Gaurav Bhatia — MSc Data Science, AI & Digital Business | GISMA University, Berlin

🧠 What This Project Does

A production-style demand forecasting engine that compares three machine learning and statistical models — ARIMA, Facebook Prophet, and XGBoost — across 12 real product SKUs using 5 years of weekly sales data.

The project is deployed as an interactive Streamlit dashboard where users can select any SKU, choose a model, and adjust the forecast horizon — seeing live MAE, RMSE, and MAPE metrics instantly.
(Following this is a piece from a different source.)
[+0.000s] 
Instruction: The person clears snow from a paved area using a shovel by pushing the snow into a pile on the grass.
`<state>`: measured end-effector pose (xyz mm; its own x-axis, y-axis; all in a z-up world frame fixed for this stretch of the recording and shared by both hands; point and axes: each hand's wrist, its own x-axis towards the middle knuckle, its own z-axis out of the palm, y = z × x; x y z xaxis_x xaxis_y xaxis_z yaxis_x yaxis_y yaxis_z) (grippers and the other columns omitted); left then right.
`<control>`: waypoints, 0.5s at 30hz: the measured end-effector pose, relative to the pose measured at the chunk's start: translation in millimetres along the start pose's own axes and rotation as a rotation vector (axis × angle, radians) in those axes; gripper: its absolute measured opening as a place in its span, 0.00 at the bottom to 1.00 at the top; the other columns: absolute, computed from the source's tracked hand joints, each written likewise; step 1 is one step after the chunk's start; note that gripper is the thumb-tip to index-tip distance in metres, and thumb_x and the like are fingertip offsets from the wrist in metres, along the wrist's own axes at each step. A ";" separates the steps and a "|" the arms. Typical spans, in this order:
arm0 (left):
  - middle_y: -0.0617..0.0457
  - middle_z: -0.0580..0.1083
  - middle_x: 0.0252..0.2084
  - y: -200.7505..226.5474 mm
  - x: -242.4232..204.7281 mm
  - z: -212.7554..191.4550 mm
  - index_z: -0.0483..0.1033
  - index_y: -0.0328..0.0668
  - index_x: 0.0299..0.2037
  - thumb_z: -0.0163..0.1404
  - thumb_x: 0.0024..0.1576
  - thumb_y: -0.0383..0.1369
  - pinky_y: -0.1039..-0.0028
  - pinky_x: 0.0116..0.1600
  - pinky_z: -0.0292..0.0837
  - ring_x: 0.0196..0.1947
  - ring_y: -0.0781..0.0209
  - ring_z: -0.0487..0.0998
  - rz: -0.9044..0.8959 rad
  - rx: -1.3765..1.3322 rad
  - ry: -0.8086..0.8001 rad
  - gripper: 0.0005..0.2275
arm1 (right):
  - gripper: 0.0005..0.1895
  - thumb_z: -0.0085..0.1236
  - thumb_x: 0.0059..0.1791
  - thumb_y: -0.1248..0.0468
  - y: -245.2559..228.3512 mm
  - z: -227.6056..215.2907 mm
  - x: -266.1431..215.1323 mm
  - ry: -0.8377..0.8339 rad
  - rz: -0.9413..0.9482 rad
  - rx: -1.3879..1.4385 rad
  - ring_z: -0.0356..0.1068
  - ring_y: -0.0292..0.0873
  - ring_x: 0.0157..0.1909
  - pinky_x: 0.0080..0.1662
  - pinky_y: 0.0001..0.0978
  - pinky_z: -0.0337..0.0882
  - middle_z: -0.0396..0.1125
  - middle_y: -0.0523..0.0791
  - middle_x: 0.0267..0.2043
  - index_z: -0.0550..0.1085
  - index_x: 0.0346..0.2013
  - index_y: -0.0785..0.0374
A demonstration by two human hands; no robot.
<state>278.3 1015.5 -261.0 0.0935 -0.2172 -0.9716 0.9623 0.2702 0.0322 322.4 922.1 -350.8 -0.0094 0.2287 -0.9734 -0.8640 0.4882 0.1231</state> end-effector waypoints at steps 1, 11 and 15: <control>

💡 Inspired by real inventory challenges at Bhatia Traders (Chandigarh, India), where applying demand forecasting reduced excess stock by 10%.

🎯 Business Problem

Businesses that cannot accurately forecast demand face two costly problems:

Overstocking → capital tied up in unsold inventory
Stockouts → lost sales and unhappy customers

This engine tackles both by forecasting weekly demand per SKU with multiple models and selecting the best performer — enabling smarter purchasing and replenishment decisions.

🏗️ Project Architecture

demand-forecasting-engine/
│
├── P1_Demand_Forecasting_Gaurav.ipynb   # Main notebook (run top to bottom)
├── app/
│   └── streamlit_app.py                 # Interactive dashboard
├── data/
│   └── weekly_sales.csv                 # Prepared weekly data (auto-generated)
├── models/
│   └── SKU_XX_xgboost.pkl              # Saved XGBoost models per SKU
├── reports/
│   └── model_comparison.csv            # Full results table
├── requirements.txt
└── README.md

🔬 Methodology

Step 1 — Data Preparation

Raw daily sales data aggregated to weekly granularity
Filtered to top 12 best-selling SKUs from Store 1
5-year date range (2013–2017), ~260 weekly observations per SKU

Step 2 — Feature Engineering (for XGBoost)

Lag features: demand from 1, 2, 4, 8, 13, 26, 52 weeks ago
Rolling statistics: mean & std deviation over 4, 8, 13, 26-week windows
Calendar features: week of year, month, quarter, year
Strict time-based train/test split (no data leakage)

Step 3 — Models Compared

Model	Approach	Strengths
ARIMA	Statistical time series	Interpretable, handles trends
Facebook Prophet	Decomposition-based	Handles seasonality & holidays automatically
XGBoost + Optuna	Gradient boosting + HPO	Best accuracy, uses engineered features

Step 4 — Evaluation

Test set: last 12 weeks held out per SKU
Metrics: MAE, RMSE, MAPE%
Hyperparameter tuning: Optuna with TimeSeriesSplit cross-validation (20 trials)

📊 Results

Evaluated on the last 12 weeks of data per SKU (held-out test set), averaged across all 12 SKUs:

Model	Avg MAE	Avg RMSE	Avg MAPE%
ARIMA	71.44	90.11	15.49%
Prophet	29.34	35.94	6.07% ✅
XGBoost	32.96	40.24	6.61%

Key finding: Prophet outperformed XGBoost with a MAPE of 6.07% — both well below the industry benchmark of 10–15%. Prophet's strong performance suggests clear yearly seasonality patterns in this dataset, which it models natively. ARIMA, lacking engineered features, lagged behind at 15.49% — a 60% higher error rate than Prophet.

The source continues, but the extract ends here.